MANY YOUNG people aspire to become the chief executive officer (CEO) of a company, and that is a very good thing. We need a lot more people to go into business and have the chance of being very good business leaders.
Many CEOs last a long time in their jobs for all kinds of different and good reasons. However, very few of these aspirants, share-holders, media-practitioners, board members, or even new CEOs have a thorough appreciation of how risky is the job of the CEO.
EVANGELIST AND BELIEF-BREAKER
A person who is going to be judged (generally in hindsight) as an excellent CEO has to be an evangelist and an iconoclast. Evangelists are often not believed and sometimes stoned to death. Iconoclasts are despised and ostracised. Any CEO who aspires to be excellent invariably has to set about to break some long-held and wrong, or useless, beliefs. He or she then has to launch a long-term campaign with confidence for those beliefs and changes in processes and practices that will bring positive results to the company, but also require serious changes to colleagues’ current behaviour.
Such an evangelical and iconoclastic approach will, certainly in the initial phases of his or her campaign when the changes are being put in and begin to require rearrangement in the existing behaviour of people in the company, gain the CEO labels such as ‘culturally out of touch’, a ‘faddist’, or the worst – non-quantitative, totally subjective, epithet of all, arrogant. Mind you, stubbornness is confused regularly with arrogance.
Arrogance is indeed a behaviour pattern and attitude that CEOs must guard against. Giving a fair hearing to views opposite to those of the CEO and to the ‘little people’ in the company will guard against this. The wise CEO listens to his opponents very carefully anyway, because they are always trying to cut him down and if he, without fanfare, addresses their criticisms he will generally effectively neutralise these critics and run ahead of them. After all this, very often, he or she will still, at some time, be called arrogant. That truth is another of the reasons why the CEO position is a high-risk job.
In a highly competitive and globalised world in which information moves extremely fast and decisions have to be made quickly and consistently well, the best board of directors hire CEOs in large part because they have the capacity, guts and talent to take the calculated and well-thought-out risks. To arrive at sometimes scores of decisions on a daily basis CEOs are required to juggle the needs of their customers and the marketplace, the requirements of their people, availability (or otherwise) of resources, the need to cut costs, and the ever-present demand to grow revenues and margins in order to satisfy the needs of shareholders.
There are other constituents that have to be satisfied. The needs of regulators, auditors, board members, the general public, and the press must be addressed. Very often, the results of the company are reviewed every month at board meetings and, in the case of publicly traded companies, every three months by the investing public. In addition to occupying a high-risk job, the CEO is constantly under stress.
FIRING YOUR BOSS OR THE BOARD OF DIRECTORS
There are many good reasons to save your money as a CEO. The need to look after one’s family, pay school fees, mortgages, or pay for vacation and cars are some common ones. But, there is also another great reason – to have the money in order to fire your boss or your board when the time comes. Also, because the CEO’s job is so risky and stressful, the occupant must be careful to negotiate and secure proper compensation and severance packages.
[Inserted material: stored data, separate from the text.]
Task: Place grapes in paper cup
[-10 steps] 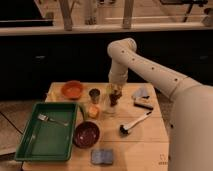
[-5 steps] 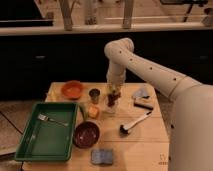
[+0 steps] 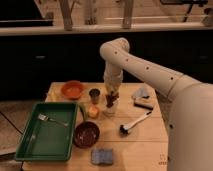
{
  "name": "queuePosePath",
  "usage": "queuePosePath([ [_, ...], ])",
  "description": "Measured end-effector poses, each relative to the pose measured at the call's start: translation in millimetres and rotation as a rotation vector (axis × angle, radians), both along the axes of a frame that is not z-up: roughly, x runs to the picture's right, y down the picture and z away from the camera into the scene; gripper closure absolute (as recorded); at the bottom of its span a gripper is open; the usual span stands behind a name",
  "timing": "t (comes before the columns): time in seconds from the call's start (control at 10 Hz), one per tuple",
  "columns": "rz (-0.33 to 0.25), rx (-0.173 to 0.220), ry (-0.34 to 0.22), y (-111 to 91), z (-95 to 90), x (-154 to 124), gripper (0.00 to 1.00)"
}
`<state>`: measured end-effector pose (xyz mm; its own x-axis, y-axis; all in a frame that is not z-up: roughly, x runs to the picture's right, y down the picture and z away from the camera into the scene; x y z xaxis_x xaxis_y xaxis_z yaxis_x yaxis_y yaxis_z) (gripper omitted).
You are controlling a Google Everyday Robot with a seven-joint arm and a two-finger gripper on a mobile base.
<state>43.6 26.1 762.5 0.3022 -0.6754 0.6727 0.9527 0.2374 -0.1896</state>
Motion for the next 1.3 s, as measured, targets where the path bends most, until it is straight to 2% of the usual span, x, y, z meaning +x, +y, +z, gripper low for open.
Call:
queuePosePath([
  [0.2, -0.005, 0.002, 0.002, 1.1, -1.9, -0.9, 0.20],
  [1.3, -0.022, 0.005, -0.008, 3.4, -2.9, 1.0, 0.20],
])
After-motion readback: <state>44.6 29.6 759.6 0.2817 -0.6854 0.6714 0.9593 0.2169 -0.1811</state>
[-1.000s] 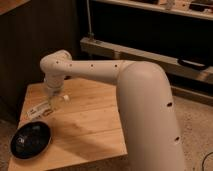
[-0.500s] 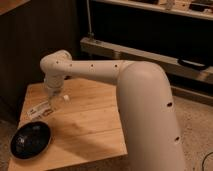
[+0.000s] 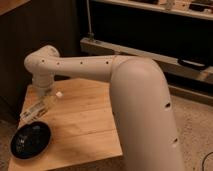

Wise and experienced CEOs know that as long as they have a piece of white paper, they are equal to their bosses or boards. The boards can fire them or they can fire the board. The latter is called a resignation.
Boards must know when their CEOs’ performance just will not cut it anymore. They need to know when CEOs can no longer deliver to the performance targets. After exercising patience and counselling, the board is then obliged to fire the CEO.
There are also times when a board may become unreasonable and far too interfering in the day-to-day running of the company for which the CEO is responsible. The relationship between the board and the CEO may have deteriorated badly and may even become abusive. Such is the right time for the CEO to get out his or her piece of white paper, check the employment contract, and fire the board.
Just resign – the job was a high risk adventure anyway.